The core objective of "(c) The Way Ahead: A Strategy for Copyright in the Digital Age" is to ensure the copyright system supports creativity and promotes investment and jobs while also ensuring that consumers are able to act with certainty and clarity.
Building on the framework for supporting the creative industries set out in the "Digital Britain Report and Creative Britain", its ambition is to set out a copyright roadmap determining the lessons policy makers should take from the present to help decide where we should go in the future.
This copyright strategy will support fair treatment for creators; secure a viable future for rights holders; allow consumers to benefit from the digital age; and create a simpler system for businesses to operate in.
This copyright strategy highlights three principles that need to be kept in mind in order to create a positive environment for copyright owners, consumers and business.
First, copyright is harmonised at a European level and any action pursued domestically needs to be understood within this context;
secondly, a pragmatic recognition that intervention from Government will not be the most useful action in all areas requiring attention, with it being more beneficial for business and copyright owners to pursue many solutions; and
finally, recognition that Government have a responsibility to serve the interests of all participants in the copyright framework.

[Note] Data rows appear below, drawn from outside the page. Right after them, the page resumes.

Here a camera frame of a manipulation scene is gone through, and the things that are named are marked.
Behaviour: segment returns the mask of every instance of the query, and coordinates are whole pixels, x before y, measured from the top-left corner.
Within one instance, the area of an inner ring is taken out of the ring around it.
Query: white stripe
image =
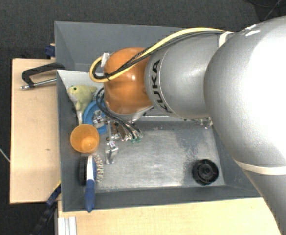
[[[231,33],[231,31],[227,31],[219,37],[219,48],[226,42],[226,36]]]
[[[93,181],[95,181],[94,179],[94,172],[93,172],[93,156],[89,155],[88,157],[88,163],[87,163],[87,167],[86,167],[86,180],[92,179]]]
[[[239,161],[234,161],[237,163],[237,165],[244,169],[248,170],[251,172],[259,173],[262,175],[271,175],[271,176],[278,176],[278,175],[286,175],[286,166],[282,167],[260,167],[260,166],[255,166],[251,164],[245,164]]]

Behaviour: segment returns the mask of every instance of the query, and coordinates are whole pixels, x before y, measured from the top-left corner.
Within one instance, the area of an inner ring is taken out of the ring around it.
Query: wooden board
[[[262,198],[113,210],[62,212],[76,217],[78,235],[280,235]]]
[[[21,79],[24,70],[54,60],[14,59],[11,88],[10,203],[46,201],[60,180],[55,83],[30,90]],[[55,71],[32,77],[55,78]]]

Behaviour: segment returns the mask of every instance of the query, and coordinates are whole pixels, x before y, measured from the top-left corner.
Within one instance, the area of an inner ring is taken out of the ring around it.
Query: yellow plush toy
[[[86,85],[74,85],[67,91],[71,101],[74,103],[79,124],[82,124],[83,112],[92,101],[95,91],[97,91],[97,87]]]

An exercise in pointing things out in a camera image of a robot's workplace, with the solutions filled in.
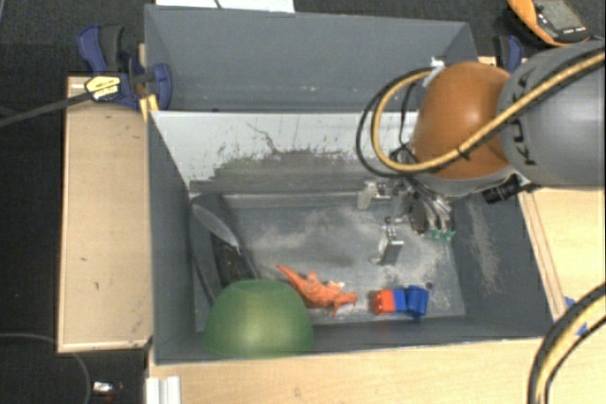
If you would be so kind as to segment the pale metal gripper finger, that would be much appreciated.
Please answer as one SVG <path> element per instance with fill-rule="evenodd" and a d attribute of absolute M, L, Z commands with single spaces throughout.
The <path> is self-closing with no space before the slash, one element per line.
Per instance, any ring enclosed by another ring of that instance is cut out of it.
<path fill-rule="evenodd" d="M 369 262 L 379 266 L 392 266 L 398 261 L 404 237 L 401 229 L 385 225 L 382 229 L 377 251 L 369 258 Z"/>
<path fill-rule="evenodd" d="M 379 188 L 376 182 L 365 181 L 364 187 L 357 196 L 357 207 L 359 210 L 366 210 L 373 200 L 379 195 Z"/>

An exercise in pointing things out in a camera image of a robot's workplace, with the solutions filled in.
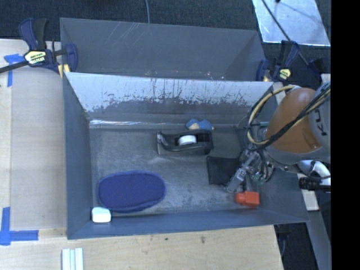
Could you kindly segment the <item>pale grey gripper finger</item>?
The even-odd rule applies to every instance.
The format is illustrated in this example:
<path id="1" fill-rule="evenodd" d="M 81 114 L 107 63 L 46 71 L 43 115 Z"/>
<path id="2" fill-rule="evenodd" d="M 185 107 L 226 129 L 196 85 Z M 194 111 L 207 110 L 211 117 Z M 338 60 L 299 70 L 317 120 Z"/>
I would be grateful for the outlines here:
<path id="1" fill-rule="evenodd" d="M 231 194 L 237 192 L 243 193 L 246 190 L 247 185 L 246 177 L 247 172 L 242 168 L 238 168 L 224 189 Z"/>

The strategy develops a number of policy announcements in the "Digital Britain Report", as well as encouraging domestic and international actions, which satisfy these three principles. The strategy states that the UK will:
Enable a system of copyright licensing on an opt-out rather than opt-in basis, as is successfully practised elsewhere in Europe.
Take powers to allow "orphan works" that have no clear owner to be used without fear of criminal liability.
Act to monitor the behaviour of collecting societies.
Encourage creative industries to employ standard contract terms and licences that give creators more control over their work.
Enable business to continue to develop new business models, products and services that better meet customer expectations on utility and price, including making it easier to license copyright works.
Ensure consumers respect copyright by encouraging the development of attractive legitimate services and tackling illicit peer-to-peer file-sharing.
Signal its readiness to consider sympathetically Europe-wide moves to let non-commercial users use copyright works without fear of legal complications.
Inevitably there will be some questions about how this work links in with what we are going to do about tackling unlawful peer-to-peer file-sharing. On unlawful file-sharing I am intending to make clear our intention to go ahead with legislation in this area which will establish a proportionate, but effective, way of reducing significantly the level of online infringement which is causing such damage to our creative industries. The approach of requiring internet service providers to send notifications to subscribers identified by rights holders as unlawfully file-sharing, and collecting data on the number of notifications sent to each subscriber which the rights holder can obtain via a court order, has been debated for some time, as has the imposition of technical measures should that approach not produce the results anticipated.
What I will also make clear, however, is that temporary account suspension could be included in the measures taken, something that we floated as part of a Government statement on 25 August 2009. Additionally I will make it clear that we are not expecting the whole cost to fall on internet service providers, but on the basis of a flat fee approach costs will be shared so that both sides can plan and budget. The full details of what we are intending, and the official response to the consultation that closed on 29 September 2009 will be made clear when the legislation is published next month.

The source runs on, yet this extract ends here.